I've had the same, discoloring but no loading. The naguras are useful on them and I'm shocked at how little pressure they need at least in my opinion.


----------



## CrisAnderson27 (Feb 11, 2016)

I used a pair for a month or two...extensively. I had no loading up issues. They did discolor as has been stated...if I didn't clean them off thoroughly. Even if I didn't though, they still worked perfectly. As pleue has said, they take very little pressure to work...and like diamond plates, once the 'gritty' feel went away they were a real joy to use.

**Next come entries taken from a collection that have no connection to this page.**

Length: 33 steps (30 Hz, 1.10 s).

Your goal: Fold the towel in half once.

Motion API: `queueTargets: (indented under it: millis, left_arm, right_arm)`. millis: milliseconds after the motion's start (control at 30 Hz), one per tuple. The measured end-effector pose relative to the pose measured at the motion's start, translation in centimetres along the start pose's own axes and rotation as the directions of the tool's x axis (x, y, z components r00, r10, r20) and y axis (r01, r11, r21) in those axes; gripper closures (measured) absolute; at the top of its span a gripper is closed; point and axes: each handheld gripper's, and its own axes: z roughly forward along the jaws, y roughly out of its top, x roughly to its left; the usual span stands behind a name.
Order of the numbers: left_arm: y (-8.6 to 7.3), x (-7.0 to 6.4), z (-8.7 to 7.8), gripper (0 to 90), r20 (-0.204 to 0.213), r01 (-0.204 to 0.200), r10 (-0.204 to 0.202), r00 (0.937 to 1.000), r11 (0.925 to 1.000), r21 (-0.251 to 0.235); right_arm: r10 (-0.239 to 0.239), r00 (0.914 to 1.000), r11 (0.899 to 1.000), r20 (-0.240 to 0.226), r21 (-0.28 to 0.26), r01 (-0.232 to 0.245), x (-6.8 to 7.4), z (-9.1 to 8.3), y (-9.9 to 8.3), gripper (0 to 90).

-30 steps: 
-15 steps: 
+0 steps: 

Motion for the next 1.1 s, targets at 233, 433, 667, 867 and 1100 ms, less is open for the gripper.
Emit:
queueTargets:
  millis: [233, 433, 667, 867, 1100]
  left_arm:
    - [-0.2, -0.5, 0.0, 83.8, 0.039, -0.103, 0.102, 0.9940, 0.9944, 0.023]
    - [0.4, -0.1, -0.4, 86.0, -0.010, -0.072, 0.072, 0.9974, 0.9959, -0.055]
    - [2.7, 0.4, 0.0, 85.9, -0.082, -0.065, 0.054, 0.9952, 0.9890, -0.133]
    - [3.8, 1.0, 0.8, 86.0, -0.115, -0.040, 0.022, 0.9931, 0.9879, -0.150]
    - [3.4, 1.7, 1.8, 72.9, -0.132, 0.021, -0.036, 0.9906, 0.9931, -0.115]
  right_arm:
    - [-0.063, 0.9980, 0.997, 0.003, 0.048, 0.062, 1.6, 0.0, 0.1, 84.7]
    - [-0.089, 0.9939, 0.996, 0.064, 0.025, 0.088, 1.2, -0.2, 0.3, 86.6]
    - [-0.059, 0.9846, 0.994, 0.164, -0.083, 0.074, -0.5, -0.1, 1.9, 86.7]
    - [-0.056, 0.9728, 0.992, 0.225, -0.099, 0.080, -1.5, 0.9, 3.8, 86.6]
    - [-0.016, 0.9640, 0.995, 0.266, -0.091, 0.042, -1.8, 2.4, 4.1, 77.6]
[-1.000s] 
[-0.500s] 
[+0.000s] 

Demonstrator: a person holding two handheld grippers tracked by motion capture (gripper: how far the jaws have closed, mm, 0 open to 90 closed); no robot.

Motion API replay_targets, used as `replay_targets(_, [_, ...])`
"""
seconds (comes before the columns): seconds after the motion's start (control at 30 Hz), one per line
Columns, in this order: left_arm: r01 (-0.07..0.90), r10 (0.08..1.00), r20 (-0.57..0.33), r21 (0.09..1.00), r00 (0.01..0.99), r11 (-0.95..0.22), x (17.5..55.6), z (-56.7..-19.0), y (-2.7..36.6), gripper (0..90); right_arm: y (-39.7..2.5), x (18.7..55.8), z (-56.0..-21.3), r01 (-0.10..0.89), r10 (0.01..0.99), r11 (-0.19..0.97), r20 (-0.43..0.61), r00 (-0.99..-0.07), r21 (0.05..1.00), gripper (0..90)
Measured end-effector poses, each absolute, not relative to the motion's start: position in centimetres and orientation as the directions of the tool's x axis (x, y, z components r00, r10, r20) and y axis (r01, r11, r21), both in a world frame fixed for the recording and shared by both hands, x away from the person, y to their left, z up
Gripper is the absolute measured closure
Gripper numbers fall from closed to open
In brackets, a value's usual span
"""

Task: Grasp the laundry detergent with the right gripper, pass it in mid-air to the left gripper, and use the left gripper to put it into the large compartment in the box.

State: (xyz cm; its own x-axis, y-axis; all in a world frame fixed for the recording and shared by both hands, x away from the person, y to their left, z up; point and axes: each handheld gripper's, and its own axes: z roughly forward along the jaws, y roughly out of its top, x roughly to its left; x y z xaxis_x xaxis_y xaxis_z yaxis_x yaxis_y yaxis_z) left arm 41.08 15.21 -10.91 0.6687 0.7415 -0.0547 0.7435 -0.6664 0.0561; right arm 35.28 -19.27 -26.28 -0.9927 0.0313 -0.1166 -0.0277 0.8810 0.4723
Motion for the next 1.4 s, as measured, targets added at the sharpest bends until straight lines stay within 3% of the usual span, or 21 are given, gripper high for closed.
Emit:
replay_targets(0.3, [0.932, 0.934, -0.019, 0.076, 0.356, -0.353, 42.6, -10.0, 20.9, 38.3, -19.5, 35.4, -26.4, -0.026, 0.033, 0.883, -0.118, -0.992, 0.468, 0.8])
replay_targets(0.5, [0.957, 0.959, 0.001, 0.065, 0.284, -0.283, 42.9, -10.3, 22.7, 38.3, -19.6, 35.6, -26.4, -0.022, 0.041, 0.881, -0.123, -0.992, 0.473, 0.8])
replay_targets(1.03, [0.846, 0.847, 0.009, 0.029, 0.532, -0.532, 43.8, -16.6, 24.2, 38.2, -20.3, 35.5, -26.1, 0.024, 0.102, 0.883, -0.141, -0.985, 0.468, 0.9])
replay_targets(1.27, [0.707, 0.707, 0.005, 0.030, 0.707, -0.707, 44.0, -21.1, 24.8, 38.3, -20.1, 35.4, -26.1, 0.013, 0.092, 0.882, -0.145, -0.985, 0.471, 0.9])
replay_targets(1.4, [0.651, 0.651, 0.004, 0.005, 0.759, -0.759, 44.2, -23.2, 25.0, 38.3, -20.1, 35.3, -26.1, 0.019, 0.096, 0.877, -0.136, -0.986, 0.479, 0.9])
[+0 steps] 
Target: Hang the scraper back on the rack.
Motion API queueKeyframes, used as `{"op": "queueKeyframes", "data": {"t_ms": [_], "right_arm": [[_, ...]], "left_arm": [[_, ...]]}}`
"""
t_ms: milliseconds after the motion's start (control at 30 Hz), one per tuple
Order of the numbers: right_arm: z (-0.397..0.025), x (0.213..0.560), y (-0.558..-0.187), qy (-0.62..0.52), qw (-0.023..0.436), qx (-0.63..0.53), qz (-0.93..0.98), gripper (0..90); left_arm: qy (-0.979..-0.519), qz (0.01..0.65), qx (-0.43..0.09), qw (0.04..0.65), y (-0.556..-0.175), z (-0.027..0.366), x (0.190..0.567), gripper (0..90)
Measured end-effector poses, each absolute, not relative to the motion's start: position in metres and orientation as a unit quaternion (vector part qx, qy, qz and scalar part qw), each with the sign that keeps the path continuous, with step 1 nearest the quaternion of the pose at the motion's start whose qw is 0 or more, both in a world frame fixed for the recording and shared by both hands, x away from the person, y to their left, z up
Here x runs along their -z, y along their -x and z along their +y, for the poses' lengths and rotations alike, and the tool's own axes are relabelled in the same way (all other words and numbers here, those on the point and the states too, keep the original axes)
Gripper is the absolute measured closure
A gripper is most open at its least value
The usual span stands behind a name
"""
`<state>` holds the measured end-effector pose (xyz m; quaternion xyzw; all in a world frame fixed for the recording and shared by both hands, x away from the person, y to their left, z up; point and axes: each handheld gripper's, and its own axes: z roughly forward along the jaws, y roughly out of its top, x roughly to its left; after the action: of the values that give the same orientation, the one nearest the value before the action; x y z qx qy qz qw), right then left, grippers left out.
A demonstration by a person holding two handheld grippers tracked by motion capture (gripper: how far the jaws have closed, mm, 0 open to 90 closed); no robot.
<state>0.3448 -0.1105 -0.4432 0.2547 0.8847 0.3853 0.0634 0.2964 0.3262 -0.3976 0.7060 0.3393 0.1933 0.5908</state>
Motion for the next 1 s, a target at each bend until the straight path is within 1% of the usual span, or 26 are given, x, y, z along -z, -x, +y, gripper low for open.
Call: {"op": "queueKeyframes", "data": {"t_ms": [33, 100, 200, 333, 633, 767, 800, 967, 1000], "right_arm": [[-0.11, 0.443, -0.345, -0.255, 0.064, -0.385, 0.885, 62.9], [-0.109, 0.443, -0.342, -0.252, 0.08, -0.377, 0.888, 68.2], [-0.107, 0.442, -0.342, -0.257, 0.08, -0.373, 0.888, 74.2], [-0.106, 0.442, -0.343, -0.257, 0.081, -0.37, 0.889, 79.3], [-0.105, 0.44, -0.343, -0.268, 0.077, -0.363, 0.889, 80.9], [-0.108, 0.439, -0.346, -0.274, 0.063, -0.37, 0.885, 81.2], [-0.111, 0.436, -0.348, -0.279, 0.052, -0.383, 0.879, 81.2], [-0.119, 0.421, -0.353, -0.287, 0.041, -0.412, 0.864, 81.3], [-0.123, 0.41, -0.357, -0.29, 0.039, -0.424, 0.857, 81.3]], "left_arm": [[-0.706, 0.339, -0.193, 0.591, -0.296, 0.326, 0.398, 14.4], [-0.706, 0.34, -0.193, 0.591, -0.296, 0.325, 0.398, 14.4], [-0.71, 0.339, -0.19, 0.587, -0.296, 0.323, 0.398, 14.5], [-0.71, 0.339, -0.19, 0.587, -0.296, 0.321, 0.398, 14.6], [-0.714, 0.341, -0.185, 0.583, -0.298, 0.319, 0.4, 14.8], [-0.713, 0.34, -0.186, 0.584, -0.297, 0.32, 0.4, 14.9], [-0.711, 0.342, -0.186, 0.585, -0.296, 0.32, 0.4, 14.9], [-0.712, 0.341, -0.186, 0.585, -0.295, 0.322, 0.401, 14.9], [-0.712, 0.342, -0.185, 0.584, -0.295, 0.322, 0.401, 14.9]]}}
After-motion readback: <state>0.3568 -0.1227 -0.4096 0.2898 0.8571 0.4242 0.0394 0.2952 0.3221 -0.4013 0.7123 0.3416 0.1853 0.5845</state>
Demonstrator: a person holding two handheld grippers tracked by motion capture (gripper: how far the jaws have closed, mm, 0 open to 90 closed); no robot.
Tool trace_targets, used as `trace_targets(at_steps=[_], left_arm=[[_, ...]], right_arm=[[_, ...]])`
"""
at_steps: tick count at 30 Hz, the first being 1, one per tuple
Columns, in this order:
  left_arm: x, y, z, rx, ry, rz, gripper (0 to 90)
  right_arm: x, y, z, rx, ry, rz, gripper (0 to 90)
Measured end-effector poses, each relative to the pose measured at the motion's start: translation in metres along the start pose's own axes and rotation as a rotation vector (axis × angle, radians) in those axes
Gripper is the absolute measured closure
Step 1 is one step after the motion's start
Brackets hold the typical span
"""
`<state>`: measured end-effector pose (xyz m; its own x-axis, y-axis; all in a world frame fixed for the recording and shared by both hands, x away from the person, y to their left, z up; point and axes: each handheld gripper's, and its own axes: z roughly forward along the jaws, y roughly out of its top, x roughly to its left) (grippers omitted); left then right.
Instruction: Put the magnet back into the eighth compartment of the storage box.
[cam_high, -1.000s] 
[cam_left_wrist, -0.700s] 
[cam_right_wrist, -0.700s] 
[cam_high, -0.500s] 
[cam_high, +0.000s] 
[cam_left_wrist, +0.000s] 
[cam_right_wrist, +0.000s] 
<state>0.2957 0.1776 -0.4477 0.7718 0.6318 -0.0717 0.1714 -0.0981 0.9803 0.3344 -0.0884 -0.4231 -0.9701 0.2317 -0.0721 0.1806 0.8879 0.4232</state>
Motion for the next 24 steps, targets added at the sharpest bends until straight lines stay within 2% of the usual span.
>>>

Also, by extensively, I probably did 20 knives and 5 or so razors on them.


----------



## turbochef422 (Feb 11, 2016)

They seem to work ok, I guess it's just discolored.


----------



## marc4pt0 (Feb 11, 2016)

I may be over thinking my "system" on these stones, but this is what I do:

This set came with 2 nagura stones, so I labeled one 1k and the other 6k. I use each one exclusively with its coordinated stone. Before using each stone I splash some water on it and lightly clean the stone with the nagura. Then I hit it with a knife, using light to medium (if needed) pressure. I keep the stone surface fairly wet while using it. I sharpen, remove bur and strop on the 6k.

Amazing stones. Stellar results


----------